Victoria's post office was the center of the latest controversy that had rocked Hopewell. Somehow Victoria had convinced the government that not only did Hopewell, NY, population 468, deserve its zip code re-instated but since the Snakehead dam was a prime terrorist target, it deserved funding for a new post office/police station.

The floods of 2005 had destroyed the old police station. The same floods that had destroyed potential evidence and stolen any hope of finding Josh and Sam.

Sarah yanked her head up, checked her posture, and continued on her path. There were plenty of other empty buildings that could have been bought by the village. Or Hopewell could have merged its police department with the county sheriff. But all of those options would have cost more money than the village had available. Victoria's creative grant writing abilities had solved the problem and allowed her to be elected Hopewell's first postmistress in fourteen years.

So, earlier this month, on Flag Day, the ugliest building this side of the Hudson River officially opened to the public. It boasted orange brick, vinyl windows, fluorescent lights and a post-office that took up a good 3/4 of the space. Hal Waverly and his three deputies were relegated to a small area in the rear of the building with a 8 x 10 cell for all the terrorists they caught and a 10 x 10 office area for themselves, complete with access to the public drinking fountain and rest rooms on the post office side of the building.

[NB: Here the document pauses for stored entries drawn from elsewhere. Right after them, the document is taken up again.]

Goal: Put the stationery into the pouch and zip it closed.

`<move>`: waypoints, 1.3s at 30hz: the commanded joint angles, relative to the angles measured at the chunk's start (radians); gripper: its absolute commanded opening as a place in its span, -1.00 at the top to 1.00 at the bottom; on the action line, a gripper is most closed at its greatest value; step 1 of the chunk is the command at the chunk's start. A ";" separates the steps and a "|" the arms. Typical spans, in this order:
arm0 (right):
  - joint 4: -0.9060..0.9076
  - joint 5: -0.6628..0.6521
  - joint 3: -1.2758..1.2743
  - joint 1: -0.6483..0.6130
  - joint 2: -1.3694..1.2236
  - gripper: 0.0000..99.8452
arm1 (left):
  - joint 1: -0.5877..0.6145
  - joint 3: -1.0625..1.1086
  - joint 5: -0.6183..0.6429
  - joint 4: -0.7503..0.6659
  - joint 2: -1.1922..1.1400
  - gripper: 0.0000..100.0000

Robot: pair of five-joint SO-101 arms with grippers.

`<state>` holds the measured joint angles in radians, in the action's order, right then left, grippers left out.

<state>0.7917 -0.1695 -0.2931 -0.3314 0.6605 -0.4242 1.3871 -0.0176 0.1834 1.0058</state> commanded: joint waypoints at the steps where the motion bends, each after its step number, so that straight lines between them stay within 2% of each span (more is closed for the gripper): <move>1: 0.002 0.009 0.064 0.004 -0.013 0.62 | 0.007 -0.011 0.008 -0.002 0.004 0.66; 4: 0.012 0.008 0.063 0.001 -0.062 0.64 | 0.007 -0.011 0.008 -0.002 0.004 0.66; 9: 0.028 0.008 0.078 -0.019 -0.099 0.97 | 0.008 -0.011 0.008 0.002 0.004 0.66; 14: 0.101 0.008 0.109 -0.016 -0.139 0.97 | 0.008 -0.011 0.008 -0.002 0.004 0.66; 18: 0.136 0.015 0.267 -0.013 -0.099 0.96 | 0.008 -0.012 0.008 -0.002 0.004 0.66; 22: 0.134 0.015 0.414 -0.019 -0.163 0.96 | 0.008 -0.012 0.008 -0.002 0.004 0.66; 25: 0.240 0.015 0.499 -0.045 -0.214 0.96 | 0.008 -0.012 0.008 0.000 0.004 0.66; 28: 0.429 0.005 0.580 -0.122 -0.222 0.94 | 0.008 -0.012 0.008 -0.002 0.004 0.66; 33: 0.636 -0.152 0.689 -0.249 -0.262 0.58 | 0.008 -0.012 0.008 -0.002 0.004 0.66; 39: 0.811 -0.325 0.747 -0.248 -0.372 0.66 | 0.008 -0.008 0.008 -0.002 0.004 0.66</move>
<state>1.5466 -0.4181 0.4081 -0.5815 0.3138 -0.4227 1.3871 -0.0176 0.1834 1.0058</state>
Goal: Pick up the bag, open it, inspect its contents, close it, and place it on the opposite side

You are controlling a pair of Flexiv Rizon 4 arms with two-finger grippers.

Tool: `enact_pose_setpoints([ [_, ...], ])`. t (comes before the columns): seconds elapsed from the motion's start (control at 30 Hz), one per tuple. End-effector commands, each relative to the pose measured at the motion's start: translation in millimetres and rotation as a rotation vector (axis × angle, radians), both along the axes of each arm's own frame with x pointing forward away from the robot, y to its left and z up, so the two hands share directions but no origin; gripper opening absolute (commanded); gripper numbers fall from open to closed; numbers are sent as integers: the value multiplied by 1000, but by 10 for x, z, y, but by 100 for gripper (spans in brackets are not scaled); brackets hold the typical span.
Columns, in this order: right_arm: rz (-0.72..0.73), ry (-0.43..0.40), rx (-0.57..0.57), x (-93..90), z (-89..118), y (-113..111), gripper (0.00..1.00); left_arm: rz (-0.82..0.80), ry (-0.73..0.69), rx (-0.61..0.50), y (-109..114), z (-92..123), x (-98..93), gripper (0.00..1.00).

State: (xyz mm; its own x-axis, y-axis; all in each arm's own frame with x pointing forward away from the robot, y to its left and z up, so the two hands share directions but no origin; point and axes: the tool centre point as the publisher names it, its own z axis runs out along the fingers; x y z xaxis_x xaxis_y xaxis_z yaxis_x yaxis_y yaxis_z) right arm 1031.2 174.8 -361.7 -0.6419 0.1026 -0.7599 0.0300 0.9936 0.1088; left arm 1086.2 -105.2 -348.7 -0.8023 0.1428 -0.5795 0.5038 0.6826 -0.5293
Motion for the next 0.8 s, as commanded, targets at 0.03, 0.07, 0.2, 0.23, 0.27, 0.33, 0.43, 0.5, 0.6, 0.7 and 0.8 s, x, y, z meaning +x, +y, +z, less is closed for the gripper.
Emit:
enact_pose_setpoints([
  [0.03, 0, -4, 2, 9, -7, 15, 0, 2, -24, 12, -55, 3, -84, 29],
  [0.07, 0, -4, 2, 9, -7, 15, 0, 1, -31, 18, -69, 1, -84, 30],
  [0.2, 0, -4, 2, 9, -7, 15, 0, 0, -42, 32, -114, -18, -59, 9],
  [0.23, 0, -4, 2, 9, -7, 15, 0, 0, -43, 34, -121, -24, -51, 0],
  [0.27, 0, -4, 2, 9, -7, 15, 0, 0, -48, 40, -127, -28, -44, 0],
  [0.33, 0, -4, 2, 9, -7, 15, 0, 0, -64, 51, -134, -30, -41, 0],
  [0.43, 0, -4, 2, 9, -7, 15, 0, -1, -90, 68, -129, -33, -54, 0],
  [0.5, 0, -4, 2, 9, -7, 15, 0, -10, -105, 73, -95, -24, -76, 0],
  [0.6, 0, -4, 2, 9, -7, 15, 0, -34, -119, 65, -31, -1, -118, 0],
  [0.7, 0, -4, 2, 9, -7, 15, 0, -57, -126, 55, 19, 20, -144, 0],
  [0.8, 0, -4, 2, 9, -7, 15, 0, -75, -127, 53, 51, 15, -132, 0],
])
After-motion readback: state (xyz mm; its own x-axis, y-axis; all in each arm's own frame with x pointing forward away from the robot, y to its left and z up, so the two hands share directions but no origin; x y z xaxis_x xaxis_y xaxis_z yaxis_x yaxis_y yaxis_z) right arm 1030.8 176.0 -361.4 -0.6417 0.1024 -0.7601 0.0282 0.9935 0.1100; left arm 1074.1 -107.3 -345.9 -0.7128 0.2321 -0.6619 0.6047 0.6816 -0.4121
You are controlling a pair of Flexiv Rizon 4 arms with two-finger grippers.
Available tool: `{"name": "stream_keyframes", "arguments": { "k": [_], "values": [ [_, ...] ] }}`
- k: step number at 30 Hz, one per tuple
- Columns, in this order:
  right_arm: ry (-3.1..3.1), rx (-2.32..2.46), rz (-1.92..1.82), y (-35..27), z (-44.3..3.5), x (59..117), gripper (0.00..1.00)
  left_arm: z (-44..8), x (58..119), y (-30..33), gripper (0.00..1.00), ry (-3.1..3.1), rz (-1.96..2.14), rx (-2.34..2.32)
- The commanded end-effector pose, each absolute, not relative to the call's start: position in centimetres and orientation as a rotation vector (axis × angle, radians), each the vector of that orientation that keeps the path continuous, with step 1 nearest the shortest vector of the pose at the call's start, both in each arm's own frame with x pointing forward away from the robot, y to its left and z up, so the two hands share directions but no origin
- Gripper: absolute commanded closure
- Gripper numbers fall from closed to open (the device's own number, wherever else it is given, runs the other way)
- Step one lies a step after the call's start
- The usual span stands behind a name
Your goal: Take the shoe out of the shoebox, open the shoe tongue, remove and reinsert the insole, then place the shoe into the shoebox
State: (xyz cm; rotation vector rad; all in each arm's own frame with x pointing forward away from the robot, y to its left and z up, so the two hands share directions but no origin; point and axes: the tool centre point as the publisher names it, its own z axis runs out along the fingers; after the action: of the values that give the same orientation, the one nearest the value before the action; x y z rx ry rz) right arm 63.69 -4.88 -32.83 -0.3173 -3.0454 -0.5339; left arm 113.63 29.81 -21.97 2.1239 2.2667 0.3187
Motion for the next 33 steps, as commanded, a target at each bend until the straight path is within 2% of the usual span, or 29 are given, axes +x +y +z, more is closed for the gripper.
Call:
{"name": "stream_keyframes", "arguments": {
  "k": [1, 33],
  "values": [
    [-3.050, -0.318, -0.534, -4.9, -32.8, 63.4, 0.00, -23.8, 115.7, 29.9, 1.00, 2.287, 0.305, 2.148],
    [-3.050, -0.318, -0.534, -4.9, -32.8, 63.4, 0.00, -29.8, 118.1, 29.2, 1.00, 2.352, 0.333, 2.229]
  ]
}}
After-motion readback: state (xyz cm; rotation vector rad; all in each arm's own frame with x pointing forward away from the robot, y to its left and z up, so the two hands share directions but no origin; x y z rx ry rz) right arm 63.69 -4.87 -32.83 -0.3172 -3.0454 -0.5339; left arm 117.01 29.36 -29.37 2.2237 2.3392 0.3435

Would be terrorists beware!
had read the headline in the Hopewell Weekly. Sarah had remembered thinking that if Sam had been there, he'd have found rich fodder for one of his satirical songs. She and the Colonel had argued endlessly about the funds and how they could be better used to save the school or to hire more men for Hal's department or to maintain the treacherous dirt road leading up Snakehead, but the Colonel had staunchly supported his wife.

So far no one had used the police department's side of the building for anything other than the occasional meal break, although it was equipped with a computer and state of the art communications equipment. Since the summer tourist season had arrived, Hal and his officers were stretched far too thin to spend any time off patrol.

Sarah pulled open the Rockslide Café's door, releasing a buzz of conversation mingled with the fragrant scent of fresh brewed coffee and cinnamon buns. The Colonel was behind the counter, manning the morning rush as usual, slinging hash and flipping pancakes while never missing a beat in his conversation.

Sarah stood in the doorway for a moment. The fifties's era diner was all chrome and red vinyl, the decor consisting of photos deemed noteworthy by the Colonel. Including one of Sarah, mouthful of braces, graduating from high school and another of her, sans braces, accepting her college diploma. One day last year, without warning, The Colonel had added one of Sam and Josh in a place of honor. Josh held aloft a Northern Pike, the fish almost as tall as the three-year-old, while Sam had his arms wrapped around him, steadying him. Sam's smile was even wider than Josh's, his eyes gleaming with pride.